◆ WHAT THE TASK ASKS
The full listing, written out exactly and without images, is the expected result.

◆ DATASET EXTRACT
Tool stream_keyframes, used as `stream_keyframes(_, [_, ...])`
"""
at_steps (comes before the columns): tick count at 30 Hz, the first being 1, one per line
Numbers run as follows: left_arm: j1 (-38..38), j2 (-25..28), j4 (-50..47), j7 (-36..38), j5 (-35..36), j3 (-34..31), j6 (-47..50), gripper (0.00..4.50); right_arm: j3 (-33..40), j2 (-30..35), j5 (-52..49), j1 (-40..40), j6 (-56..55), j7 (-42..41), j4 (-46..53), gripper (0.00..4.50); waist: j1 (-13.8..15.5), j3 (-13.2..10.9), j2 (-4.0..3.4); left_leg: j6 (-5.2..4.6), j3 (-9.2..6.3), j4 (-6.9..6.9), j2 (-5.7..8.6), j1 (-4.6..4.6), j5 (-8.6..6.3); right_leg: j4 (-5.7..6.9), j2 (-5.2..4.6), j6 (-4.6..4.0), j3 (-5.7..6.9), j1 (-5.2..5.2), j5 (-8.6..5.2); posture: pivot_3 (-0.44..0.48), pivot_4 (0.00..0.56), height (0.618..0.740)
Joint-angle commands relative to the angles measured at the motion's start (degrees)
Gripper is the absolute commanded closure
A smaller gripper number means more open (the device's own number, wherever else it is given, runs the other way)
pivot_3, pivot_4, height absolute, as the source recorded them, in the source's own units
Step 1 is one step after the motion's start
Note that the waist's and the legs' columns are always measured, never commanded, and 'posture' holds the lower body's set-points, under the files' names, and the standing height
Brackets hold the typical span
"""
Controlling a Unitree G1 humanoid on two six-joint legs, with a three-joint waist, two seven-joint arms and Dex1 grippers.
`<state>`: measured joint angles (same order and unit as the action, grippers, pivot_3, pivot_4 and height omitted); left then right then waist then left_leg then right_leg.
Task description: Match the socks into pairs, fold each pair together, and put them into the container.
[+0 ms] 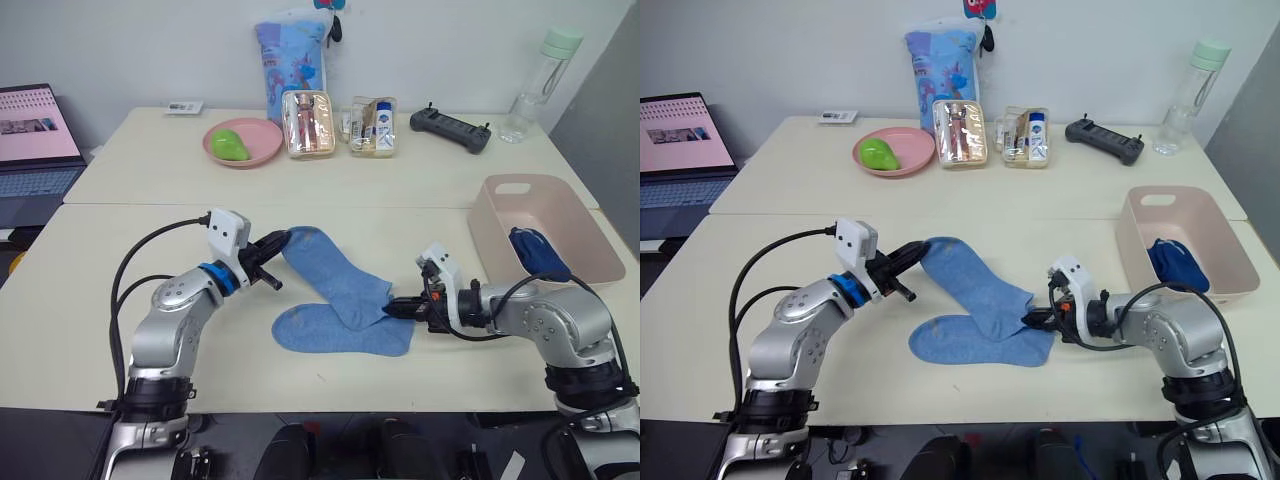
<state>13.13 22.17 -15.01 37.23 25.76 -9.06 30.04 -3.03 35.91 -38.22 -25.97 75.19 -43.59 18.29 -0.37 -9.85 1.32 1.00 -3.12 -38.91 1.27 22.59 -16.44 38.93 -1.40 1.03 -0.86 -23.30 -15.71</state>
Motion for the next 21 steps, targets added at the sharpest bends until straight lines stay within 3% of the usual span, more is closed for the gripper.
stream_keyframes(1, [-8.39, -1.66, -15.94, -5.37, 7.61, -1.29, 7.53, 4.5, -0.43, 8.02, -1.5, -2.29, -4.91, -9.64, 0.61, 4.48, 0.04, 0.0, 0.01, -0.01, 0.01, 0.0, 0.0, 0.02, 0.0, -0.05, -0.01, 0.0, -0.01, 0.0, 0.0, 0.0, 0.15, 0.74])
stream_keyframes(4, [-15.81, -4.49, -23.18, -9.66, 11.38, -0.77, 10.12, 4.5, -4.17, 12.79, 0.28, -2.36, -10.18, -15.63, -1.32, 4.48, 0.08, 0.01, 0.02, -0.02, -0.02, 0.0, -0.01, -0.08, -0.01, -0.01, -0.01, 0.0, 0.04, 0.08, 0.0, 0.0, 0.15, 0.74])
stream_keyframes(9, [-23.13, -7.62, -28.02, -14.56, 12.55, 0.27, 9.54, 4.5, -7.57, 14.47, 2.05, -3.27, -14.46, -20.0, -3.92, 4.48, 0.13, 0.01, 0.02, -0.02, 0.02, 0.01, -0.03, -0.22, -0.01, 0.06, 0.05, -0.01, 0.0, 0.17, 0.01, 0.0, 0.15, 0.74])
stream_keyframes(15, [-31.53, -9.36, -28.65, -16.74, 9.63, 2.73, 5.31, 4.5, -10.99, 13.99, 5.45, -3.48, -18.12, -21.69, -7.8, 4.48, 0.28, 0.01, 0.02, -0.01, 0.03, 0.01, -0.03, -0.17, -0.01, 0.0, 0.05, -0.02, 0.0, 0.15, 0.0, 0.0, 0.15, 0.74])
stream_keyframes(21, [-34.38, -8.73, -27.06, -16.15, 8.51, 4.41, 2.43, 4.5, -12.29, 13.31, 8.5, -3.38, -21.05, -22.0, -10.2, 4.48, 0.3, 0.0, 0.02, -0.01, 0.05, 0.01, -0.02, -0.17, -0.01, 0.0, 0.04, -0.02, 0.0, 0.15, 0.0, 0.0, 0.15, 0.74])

◆ RESULT FOR THIS TASK
Tool stream_keyframes, used as `stream_keyframes(_, [_, ...])`
"""
at_steps (comes before the columns): tick count at 30 Hz, the first being 1, one per line
Numbers run as follows: left_arm: j1 (-38..38), j2 (-25..28), j4 (-50..47), j7 (-36..38), j5 (-35..36), j3 (-34..31), j6 (-47..50), gripper (0.00..4.50); right_arm: j3 (-33..40), j2 (-30..35), j5 (-52..49), j1 (-40..40), j6 (-56..55), j7 (-42..41), j4 (-46..53), gripper (0.00..4.50); waist: j1 (-13.8..15.5), j3 (-13.2..10.9), j2 (-4.0..3.4); left_leg: j6 (-5.2..4.6), j3 (-9.2..6.3), j4 (-6.9..6.9), j2 (-5.7..8.6), j1 (-4.6..4.6), j5 (-8.6..6.3); right_leg: j4 (-5.7..6.9), j2 (-5.2..4.6), j6 (-4.6..4.0), j3 (-5.7..6.9), j1 (-5.2..5.2), j5 (-8.6..5.2); posture: pivot_3 (-0.44..0.48), pivot_4 (0.00..0.56), height (0.618..0.740)
Joint-angle commands relative to the angles measured at the motion's start (degrees)
Gripper is the absolute commanded closure
A smaller gripper number means more open (the device's own number, wherever else it is given, runs the other way)
pivot_3, pivot_4, height absolute, as the source recorded them, in the source's own units
Step 1 is one step after the motion's start
Note that the waist's and the legs' columns are always measured, never commanded, and 'posture' holds the lower body's set-points, under the files' names, and the standing height
Brackets hold the typical span
"""
Controlling a Unitree G1 humanoid on two six-joint legs, with a three-joint waist, two seven-joint arms and Dex1 grippers.
`<state>`: measured joint angles (same order and unit as the action, grippers, pivot_3, pivot_4 and height omitted); left then right then waist then left_leg then right_leg.
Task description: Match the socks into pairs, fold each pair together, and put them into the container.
[+0 ms] 
<state>13.13 22.17 -15.01 37.23 25.76 -9.06 30.04 -3.03 35.91 -38.22 -25.97 75.19 -43.59 18.29 -0.37 -9.85 1.32 1.00 -3.12 -38.91 1.27 22.59 -16.44 38.93 -1.40 1.03 -0.86 -23.30 -15.71</state>
Motion for the next 21 steps, targets added at the sharpest bends until straight lines stay within 3% of the usual span, more is closed for the gripper.
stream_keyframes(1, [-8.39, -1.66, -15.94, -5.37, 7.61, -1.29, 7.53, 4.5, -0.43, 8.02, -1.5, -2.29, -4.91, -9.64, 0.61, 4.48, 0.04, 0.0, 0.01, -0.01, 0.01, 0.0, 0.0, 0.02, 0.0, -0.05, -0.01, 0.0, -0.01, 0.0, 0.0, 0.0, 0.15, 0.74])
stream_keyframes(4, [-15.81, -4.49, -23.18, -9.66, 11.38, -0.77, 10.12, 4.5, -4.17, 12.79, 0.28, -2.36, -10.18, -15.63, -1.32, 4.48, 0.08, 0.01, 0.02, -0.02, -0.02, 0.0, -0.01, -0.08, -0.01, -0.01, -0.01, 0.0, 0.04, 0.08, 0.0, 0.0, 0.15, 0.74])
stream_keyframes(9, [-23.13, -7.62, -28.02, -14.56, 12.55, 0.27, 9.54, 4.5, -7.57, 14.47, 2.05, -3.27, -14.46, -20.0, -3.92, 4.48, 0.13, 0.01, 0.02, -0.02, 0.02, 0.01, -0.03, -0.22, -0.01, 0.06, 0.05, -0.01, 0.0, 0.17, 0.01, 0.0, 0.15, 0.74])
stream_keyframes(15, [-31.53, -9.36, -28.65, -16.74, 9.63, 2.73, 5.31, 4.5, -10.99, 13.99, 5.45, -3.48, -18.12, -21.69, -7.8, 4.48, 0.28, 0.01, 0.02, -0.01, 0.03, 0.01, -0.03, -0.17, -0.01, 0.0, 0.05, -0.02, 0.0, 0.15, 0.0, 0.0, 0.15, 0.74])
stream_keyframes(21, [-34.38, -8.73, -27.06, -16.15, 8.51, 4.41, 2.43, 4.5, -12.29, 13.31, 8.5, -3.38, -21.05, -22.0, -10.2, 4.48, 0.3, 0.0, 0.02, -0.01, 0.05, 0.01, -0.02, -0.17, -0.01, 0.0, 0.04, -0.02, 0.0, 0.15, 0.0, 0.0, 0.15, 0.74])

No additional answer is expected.